Forty years ago, on the night of August 20-21, 1968, 2,000 tanks and 200,000 Soviet and Warsaw Pact troops entered Czechoslovakia. Failed negotiations in Bratislava over a program of political liberalization known as “Prague Spring” served as the precipitating event.
The 1968 invasion was successful in stopping the partial democratization reforms begun by Czechoslovak Communist Party leader Alexander Dubcek. That August night, Eastern bloc armies from five Warsaw Pact countries – the Soviet Union, Bulgaria, Poland, Hungary, and East Germany – joined the invasion. A Czech Perspective
The invasion was followed by a wave of emigrations, about 300,000 in total, typically of highly qualified people. Among those who came to the United States was Jiri Fisher, formerly a broadcaster in VOA’s Czech Service, who was 19 years old at the time. Speaking with host Judith Latham of VOA News Now’s International Press Club
, Fisher says he was returning home after an island vacation in Yugoslavia. He was incredulous when a German family on the ship told him that there was “einen Krieg
” [a war] in Czechoslovakia. Together they tuned into Radio Prague on a little transition radio, Fisher says, and they heard that Czechoslovakia was occupied
by the Soviet Army and Warsaw Pact and that “people were getting killed.” To this day, he says, it gives him “chills” to remember that night.
Jiri Fisher says he and his friends ended up in the northern port city of Rijeka on the Adriatic coast. Yugoslavia’s President Tito went on TV, Fisher recalls, telling his people that “we have to take care of all Czechs and Slovaks who are trapped in our country” because the Soviet Army had shut down the borders. He says he and his friends then went on to Zagreb, where thousands of people were gathered in front of the consulate, and where people from Zagreb were “fighting for us – for whom they would take home.” Later he made his way to Vienna, and then to his hometown of Brno in the region of Moravia, and ultimately to the United States. Like many of his countryman, Fisher says, his life had been changed forever.A Russian Perspective
Igor Zevelev, Washington bureau chief of RIA Novosti
Russian News and Information Service, says younger people in Russia today know little about the August 1968 invasion of Czechoslovakia, although older people tend to view it as a “big mistake.” In fact, he adds, he can hardly name any mainstream politician who would argue that it was the “right thing to do” in 1968. Zevelev says he thinks there were several considerations that led to the Soviet authorities’ decision to invade Czechoslovakia. First was their fear of the alternative model of democratic socialism, what at the time was called “socialism with a human face,” Zevelev says. Geopolitical calculation also played a role. That is, the Soviet leadership was “very much afraid of Czechoslovakia’s eventually leaving the Warsaw Pact” and perhaps even seeking NATO membership. Another fear, Zevelev says, was that other socialist countries would “try to emulate the Czechoslovakian experiment.” A Georgian Perspective
For David Nikuradze, Washington correspondent for Rustavi 2
, Georgia’s leading independent broadcasting company, the events of the past two weeks in his country seem eerily similar to those of August 1968. Nikuradze says Georgians were “really disappointed” when they saw the Czech government’s statement “blaming Georgia for what happened in South Ossetia." Unfortunately, he says, only Poland, Ukraine, Lithuania, Latvia, and Estonia stood together to “support Georgia’s territorial integrity.” He adds that, if Europe does not stop Russia today, “Russian tanks can appear in any East European city tomorrow.”

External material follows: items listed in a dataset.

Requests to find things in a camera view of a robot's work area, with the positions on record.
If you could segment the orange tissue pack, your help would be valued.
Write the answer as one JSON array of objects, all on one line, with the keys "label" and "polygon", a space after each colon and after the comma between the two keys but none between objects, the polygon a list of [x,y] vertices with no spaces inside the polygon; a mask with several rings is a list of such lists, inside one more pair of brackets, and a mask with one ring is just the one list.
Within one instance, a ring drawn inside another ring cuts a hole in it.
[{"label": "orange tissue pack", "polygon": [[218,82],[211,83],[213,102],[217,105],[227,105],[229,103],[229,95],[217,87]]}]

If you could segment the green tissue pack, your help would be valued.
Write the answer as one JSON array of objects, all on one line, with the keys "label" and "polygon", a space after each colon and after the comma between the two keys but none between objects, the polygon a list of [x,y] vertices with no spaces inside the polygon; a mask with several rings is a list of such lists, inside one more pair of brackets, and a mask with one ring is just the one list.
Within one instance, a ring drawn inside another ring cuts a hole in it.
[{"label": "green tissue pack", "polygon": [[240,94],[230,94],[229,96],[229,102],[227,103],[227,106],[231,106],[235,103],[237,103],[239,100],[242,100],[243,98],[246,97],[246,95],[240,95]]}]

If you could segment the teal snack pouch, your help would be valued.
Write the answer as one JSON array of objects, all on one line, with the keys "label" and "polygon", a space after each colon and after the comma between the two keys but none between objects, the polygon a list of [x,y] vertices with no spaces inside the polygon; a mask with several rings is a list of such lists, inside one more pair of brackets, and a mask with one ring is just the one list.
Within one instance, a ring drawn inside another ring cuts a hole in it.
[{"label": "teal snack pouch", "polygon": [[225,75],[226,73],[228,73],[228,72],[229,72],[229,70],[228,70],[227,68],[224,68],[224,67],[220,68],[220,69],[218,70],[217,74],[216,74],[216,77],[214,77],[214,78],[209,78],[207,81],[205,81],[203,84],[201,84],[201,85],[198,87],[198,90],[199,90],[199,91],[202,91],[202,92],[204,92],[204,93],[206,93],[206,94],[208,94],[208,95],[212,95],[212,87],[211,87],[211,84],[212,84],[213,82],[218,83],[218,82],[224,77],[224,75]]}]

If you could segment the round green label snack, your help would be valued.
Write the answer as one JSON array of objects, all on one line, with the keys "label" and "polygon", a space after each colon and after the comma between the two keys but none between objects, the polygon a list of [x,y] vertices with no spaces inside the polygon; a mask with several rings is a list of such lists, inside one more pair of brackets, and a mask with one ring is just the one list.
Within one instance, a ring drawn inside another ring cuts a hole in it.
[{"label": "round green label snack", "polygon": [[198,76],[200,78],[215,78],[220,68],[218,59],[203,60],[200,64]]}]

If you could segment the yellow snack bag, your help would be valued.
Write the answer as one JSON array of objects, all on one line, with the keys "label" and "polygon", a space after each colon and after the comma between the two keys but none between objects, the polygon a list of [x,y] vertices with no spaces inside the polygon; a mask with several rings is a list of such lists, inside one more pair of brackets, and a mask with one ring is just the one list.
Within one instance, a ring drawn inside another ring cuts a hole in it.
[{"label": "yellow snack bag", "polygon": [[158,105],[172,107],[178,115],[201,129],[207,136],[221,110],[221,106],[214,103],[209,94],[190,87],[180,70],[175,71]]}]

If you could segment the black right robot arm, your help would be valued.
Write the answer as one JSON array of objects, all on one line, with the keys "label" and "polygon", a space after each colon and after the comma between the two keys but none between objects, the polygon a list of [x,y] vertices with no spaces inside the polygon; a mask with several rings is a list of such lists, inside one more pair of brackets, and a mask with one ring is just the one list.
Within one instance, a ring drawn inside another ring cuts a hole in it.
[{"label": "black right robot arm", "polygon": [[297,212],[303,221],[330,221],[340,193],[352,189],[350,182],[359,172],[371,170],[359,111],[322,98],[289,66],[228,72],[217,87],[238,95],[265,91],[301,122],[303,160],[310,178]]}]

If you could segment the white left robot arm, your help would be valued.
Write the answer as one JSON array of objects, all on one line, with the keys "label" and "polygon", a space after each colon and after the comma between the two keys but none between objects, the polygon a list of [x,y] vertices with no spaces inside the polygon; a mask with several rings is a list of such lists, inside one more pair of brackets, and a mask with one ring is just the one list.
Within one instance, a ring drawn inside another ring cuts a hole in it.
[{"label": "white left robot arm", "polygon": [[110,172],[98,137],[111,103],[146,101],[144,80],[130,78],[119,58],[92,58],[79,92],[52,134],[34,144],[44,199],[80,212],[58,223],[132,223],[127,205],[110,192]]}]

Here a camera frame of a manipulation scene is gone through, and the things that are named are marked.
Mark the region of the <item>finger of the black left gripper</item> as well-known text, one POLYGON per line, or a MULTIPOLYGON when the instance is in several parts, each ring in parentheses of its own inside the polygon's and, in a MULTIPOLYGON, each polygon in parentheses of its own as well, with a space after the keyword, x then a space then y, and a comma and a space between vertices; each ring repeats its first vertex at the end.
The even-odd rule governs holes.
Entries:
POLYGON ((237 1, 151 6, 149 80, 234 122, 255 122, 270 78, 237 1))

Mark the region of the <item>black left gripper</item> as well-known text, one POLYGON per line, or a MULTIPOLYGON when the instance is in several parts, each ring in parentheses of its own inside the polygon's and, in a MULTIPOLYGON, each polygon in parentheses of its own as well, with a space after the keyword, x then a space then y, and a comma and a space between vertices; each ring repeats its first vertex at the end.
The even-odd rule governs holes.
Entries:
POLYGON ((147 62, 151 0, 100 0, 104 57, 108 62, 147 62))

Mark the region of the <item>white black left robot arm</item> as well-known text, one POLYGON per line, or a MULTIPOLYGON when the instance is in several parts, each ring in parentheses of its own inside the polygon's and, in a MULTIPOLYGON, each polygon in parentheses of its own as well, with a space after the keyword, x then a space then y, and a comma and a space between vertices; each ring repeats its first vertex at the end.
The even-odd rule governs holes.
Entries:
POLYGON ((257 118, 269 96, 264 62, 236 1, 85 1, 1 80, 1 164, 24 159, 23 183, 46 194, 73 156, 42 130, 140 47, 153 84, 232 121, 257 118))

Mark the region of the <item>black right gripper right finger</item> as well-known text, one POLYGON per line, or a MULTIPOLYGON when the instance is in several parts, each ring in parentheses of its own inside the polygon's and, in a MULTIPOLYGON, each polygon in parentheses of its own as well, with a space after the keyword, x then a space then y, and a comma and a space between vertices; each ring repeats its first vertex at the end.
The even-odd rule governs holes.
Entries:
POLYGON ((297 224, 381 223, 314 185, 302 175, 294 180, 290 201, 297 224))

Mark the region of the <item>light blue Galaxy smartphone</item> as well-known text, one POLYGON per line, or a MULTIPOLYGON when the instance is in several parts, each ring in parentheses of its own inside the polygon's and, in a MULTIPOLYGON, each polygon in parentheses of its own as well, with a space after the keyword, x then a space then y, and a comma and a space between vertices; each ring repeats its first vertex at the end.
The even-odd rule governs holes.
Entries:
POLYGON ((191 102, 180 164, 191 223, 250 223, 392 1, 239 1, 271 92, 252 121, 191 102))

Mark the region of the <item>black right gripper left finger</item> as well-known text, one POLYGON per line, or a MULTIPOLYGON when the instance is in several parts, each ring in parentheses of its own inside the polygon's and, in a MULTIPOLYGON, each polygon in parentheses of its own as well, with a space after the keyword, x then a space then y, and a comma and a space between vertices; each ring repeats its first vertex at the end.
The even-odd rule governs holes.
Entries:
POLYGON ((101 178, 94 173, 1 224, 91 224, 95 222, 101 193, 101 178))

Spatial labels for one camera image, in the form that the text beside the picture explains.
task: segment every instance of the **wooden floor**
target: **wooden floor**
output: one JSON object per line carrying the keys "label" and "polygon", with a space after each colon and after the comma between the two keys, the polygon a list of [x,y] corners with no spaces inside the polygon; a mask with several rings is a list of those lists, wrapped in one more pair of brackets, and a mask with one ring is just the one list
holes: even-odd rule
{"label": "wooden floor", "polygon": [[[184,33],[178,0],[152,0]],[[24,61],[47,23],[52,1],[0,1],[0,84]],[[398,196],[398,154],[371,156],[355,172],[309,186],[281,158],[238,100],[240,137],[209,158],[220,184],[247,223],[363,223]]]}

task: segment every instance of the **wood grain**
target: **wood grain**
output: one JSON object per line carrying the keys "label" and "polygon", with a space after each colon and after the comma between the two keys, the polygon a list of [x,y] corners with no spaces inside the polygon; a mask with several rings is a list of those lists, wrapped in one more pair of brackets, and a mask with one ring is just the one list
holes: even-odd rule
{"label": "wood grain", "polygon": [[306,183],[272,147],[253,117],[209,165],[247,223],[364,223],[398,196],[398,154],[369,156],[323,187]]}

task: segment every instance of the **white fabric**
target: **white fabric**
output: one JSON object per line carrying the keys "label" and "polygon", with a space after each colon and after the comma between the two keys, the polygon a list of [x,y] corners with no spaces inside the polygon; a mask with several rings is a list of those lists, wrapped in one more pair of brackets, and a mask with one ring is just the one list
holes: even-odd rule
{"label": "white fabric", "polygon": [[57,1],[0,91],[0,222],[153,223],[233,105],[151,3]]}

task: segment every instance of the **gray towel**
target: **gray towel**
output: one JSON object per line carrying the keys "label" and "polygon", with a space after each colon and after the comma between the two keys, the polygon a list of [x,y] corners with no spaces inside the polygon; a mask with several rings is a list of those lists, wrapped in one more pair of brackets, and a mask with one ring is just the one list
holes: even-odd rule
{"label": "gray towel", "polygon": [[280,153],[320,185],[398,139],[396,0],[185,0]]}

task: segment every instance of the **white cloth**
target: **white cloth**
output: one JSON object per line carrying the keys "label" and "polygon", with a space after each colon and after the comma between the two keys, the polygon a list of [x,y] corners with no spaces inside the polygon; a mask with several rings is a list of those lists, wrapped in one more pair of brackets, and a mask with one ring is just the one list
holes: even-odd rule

Jiri Fisher says he also sees parallels between the August 1968 Warsaw Pact invasion of Czechoslovakia and the August 2008 Russian invasion of Georgia. Fisher says he “understands what Georgians are going through.” He suggests that they feel as Czechs and Slovaks did 40 years ago, unable to comprehend why no help came from the West. Dissenting Voices
However, many analysts see the situation differently. They say that President Mikheil Saakashvili’s decision to push his troops into the capital of the semi-autonomous, pro-Russian enclave of South Ossetia gave Russia an easy excuse to use its iron fist. They argue that, although it is tempting to believe historical events repeat themselves in other times and other places, each one needs to be examined on its own merits.